## Task objective:
Take each line from the material below that includes the string "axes" and copy it.

===

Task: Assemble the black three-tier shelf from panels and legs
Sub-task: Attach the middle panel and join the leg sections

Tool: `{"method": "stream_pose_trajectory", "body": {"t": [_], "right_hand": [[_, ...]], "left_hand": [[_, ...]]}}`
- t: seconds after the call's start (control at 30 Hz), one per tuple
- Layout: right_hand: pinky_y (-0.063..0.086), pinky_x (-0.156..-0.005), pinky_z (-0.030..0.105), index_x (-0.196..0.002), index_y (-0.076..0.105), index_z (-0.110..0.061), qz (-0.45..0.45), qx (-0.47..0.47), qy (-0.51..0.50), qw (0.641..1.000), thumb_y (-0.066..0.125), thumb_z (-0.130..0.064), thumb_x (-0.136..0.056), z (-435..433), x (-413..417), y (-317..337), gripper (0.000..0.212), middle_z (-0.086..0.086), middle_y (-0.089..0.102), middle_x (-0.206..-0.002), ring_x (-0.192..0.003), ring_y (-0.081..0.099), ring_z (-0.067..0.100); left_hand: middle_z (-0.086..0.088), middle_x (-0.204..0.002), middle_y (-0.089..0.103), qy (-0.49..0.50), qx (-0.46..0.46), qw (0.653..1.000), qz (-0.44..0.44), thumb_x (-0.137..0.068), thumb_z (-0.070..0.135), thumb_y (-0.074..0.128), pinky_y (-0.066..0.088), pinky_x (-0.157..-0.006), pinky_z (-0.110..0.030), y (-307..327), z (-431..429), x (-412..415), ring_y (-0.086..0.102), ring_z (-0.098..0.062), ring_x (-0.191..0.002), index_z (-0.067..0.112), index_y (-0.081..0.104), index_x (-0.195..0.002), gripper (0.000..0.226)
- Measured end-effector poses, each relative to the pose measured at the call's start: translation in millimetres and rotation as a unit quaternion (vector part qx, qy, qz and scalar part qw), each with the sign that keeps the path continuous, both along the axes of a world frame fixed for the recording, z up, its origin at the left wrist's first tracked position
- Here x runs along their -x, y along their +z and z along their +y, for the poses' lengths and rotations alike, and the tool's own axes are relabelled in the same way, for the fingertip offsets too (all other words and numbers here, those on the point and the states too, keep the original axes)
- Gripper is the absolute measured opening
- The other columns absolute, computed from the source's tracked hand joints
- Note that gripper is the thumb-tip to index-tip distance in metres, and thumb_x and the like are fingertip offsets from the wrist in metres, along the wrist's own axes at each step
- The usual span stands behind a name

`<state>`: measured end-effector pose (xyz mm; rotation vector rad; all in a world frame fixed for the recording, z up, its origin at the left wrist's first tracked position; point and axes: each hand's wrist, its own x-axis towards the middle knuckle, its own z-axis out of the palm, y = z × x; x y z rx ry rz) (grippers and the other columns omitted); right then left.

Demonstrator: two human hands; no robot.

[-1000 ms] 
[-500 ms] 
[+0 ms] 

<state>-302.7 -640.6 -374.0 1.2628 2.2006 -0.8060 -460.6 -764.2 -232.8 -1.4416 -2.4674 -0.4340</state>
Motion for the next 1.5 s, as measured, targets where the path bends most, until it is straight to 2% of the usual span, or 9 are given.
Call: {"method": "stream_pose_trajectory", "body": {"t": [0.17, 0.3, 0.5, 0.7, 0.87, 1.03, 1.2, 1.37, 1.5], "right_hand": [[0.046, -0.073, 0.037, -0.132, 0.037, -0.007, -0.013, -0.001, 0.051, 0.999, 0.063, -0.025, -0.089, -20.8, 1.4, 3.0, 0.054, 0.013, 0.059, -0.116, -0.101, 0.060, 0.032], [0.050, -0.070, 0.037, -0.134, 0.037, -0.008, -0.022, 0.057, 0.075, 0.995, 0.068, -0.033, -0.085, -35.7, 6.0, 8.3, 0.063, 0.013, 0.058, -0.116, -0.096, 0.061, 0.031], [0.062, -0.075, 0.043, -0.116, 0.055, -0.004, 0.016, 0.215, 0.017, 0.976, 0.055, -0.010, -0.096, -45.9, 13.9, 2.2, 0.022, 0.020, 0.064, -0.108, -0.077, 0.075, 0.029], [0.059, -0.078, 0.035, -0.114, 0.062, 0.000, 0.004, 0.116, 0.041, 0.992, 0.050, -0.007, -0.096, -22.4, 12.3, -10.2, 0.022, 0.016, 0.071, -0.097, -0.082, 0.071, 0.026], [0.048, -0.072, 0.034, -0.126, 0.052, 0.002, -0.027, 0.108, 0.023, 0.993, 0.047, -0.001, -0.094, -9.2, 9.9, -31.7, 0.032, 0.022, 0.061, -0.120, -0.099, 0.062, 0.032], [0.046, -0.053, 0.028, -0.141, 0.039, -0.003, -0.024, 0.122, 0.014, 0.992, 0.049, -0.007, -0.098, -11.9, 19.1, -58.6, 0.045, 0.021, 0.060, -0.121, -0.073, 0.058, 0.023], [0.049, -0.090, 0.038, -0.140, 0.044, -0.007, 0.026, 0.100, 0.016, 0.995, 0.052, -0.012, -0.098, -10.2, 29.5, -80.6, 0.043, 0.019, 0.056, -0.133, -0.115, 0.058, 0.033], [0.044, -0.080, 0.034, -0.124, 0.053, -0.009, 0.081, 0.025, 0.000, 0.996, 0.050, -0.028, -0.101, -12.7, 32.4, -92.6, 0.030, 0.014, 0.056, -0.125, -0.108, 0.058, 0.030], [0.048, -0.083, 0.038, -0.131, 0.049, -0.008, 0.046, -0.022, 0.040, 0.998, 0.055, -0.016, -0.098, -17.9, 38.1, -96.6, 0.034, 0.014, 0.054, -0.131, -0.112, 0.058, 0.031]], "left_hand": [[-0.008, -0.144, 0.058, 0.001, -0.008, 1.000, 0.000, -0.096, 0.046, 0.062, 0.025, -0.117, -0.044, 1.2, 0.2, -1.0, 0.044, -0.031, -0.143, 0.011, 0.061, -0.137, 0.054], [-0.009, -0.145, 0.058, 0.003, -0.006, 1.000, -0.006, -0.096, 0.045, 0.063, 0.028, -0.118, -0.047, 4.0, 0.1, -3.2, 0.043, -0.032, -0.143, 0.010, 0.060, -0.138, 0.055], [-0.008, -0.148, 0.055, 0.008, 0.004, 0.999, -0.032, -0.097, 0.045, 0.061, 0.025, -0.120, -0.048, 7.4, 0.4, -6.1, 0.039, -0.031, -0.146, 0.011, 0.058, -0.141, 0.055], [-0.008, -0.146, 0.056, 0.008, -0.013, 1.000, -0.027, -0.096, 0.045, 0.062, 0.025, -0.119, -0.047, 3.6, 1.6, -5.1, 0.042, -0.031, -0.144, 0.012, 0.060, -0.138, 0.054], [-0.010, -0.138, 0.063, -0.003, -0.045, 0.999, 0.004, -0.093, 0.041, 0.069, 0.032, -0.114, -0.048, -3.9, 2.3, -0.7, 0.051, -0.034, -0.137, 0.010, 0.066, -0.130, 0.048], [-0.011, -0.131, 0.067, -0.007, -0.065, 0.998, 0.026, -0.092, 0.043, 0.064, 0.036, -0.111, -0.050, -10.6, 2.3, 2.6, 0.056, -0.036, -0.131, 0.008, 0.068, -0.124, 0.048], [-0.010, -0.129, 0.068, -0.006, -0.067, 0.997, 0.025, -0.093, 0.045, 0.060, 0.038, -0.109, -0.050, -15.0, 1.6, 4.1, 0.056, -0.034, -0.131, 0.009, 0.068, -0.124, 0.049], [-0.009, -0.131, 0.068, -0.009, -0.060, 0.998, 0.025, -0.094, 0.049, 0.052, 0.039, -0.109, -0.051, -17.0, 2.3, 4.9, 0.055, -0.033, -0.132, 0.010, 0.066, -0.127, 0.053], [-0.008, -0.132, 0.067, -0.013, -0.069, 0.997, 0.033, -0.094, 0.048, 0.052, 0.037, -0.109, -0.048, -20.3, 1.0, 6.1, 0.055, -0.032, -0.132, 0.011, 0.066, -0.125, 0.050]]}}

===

## Answer for the task:
- Measured end-effector poses, each relative to the pose measured at the call's start: translation in millimetres and rotation as a unit quaternion (vector part qx, qy, qz and scalar part qw), each with the sign that keeps the path continuous, both along the axes of a world frame fixed for the recording, z up, its origin at the left wrist's first tracked position
- Here x runs along their -x, y along their +z and z along their +y, for the poses' lengths and rotations alike, and the tool's own axes are relabelled in the same way, for the fingertip offsets too (all other words and numbers here, those on the point and the states too, keep the original axes)
- Note that gripper is the thumb-tip to index-tip distance in metres, and thumb_x and the like are fingertip offsets from the wrist in metres, along the wrist's own axes at each step
`<state>`: measured end-effector pose (xyz mm; rotation vector rad; all in a world frame fixed for the recording, z up, its origin at the left wrist's first tracked position; point and axes: each hand's wrist, its own x-axis towards the middle knuckle, its own z-axis out of the palm, y = z × x; x y z rx ry rz) (grippers and the other columns omitted); right then left.

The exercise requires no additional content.